PROBLEM: Of the entries below, restate word for word only the section that runs from the line with "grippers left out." to the line with "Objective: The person", counting both ends.

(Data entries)
_ _ _ _
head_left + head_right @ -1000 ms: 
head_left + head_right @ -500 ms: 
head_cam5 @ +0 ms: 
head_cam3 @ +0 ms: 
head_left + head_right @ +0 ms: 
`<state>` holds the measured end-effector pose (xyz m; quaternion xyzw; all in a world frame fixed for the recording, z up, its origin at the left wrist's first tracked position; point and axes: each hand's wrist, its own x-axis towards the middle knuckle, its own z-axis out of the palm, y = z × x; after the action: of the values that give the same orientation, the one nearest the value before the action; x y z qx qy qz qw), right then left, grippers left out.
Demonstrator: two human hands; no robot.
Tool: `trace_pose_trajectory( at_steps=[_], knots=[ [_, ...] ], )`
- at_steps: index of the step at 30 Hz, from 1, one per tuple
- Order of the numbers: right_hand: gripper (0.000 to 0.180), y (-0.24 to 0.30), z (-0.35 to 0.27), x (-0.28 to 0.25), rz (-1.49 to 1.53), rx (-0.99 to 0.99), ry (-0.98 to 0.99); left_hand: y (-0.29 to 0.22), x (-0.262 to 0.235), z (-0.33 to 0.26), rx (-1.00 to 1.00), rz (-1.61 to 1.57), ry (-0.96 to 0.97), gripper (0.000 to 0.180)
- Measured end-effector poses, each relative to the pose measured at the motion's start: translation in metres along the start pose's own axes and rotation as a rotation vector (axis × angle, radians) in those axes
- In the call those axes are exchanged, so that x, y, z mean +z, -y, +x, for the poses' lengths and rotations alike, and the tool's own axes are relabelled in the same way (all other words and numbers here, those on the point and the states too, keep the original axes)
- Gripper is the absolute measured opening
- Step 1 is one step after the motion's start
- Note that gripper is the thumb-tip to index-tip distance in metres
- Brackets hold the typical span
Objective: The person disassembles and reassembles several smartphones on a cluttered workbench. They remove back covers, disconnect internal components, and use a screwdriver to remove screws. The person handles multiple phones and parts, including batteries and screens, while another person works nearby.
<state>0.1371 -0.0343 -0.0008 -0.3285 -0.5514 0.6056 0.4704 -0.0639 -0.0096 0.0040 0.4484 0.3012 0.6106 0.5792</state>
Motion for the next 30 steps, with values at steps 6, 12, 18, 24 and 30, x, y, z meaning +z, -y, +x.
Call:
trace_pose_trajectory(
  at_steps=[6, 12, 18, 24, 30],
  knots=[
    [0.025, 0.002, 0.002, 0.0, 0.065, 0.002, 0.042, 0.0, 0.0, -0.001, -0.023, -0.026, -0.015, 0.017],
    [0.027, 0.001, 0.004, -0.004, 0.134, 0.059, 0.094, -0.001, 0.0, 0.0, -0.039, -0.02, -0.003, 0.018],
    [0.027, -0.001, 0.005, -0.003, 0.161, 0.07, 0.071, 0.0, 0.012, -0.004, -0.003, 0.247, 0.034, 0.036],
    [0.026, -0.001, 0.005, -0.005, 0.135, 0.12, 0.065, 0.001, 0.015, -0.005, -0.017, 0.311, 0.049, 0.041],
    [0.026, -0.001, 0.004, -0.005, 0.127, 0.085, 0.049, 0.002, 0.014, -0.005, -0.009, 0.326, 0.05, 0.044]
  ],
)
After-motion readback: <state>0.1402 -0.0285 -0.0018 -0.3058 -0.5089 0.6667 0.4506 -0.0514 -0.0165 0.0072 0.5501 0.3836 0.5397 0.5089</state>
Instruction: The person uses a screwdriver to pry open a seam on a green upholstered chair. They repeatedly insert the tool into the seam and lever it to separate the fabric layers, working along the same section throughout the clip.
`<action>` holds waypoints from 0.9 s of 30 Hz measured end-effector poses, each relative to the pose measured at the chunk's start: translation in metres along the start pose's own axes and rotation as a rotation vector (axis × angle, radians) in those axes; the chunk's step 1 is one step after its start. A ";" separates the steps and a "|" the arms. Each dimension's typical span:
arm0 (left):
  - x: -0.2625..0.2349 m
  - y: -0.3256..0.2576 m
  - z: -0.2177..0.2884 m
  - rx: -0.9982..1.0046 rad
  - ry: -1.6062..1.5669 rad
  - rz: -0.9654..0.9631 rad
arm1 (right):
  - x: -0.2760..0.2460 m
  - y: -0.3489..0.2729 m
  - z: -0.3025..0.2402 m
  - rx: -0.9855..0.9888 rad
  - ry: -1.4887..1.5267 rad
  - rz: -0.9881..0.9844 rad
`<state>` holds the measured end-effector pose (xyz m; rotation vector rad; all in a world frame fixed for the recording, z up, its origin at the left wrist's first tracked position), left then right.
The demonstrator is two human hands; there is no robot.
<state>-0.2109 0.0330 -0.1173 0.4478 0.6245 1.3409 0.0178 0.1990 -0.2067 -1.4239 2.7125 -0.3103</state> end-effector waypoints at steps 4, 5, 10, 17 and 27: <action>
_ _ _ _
RESULT:
`<state>` holds the measured end-effector pose (xyz m; quaternion xyzw; all in a world frame fixed for the recording, z up, its origin at the left wrist's first tracked position; point and axes: each hand's wrist, its own x-axis towards the middle knuckle, its own z-axis out of the palm, y = z × x; after the action: of the values that give the same orientation, the one nearest the value before the action; x y z qx qy qz qw), right then left, grippers left out.
Demonstrator: two human hands; no robot.
Tool: `trace_pose_trajectory( at_steps=[_], knots=[ [_, ...] ], )`
- at_steps: index of the step at 30 Hz, from 1, one per tuple
- Order of the numbers: right_hand: gripper (0.000 to 0.180), y (-0.24 to 0.30), z (-0.35 to 0.27), x (-0.28 to 0.25), rz (-1.49 to 1.53), rx (-0.99 to 0.99), ry (-0.98 to 0.99); left_hand: y (-0.29 to 0.22), x (-0.262 to 0.235), z (-0.33 to 0.26), rx (-1.00 to 1.00), rz (-1.61 to 1.57), ry (-0.96 to 0.97), gripper (0.000 to 0.180)
- Measured end-effector poses, each relative to the pose measured at the motion's start: translation in metres along the start pose's own axes and rotation as a rotation vector (axis × angle, radians) in those axes
- In the call those axes are exchanged, so that x, y, z mean +z, -y, +x, for the poses' lengths and rotations alike, and the tool's own axes are relabelled in the same way (all other words and numbers here, those on the point and the states too, keep the original axes)
- Gripper is the absolute measured opening
- Step 1 is one step after the motion's start
- Note that gripper is the thumb-tip to index-tip distance in metres
- Brackets hold the typical span
Objective: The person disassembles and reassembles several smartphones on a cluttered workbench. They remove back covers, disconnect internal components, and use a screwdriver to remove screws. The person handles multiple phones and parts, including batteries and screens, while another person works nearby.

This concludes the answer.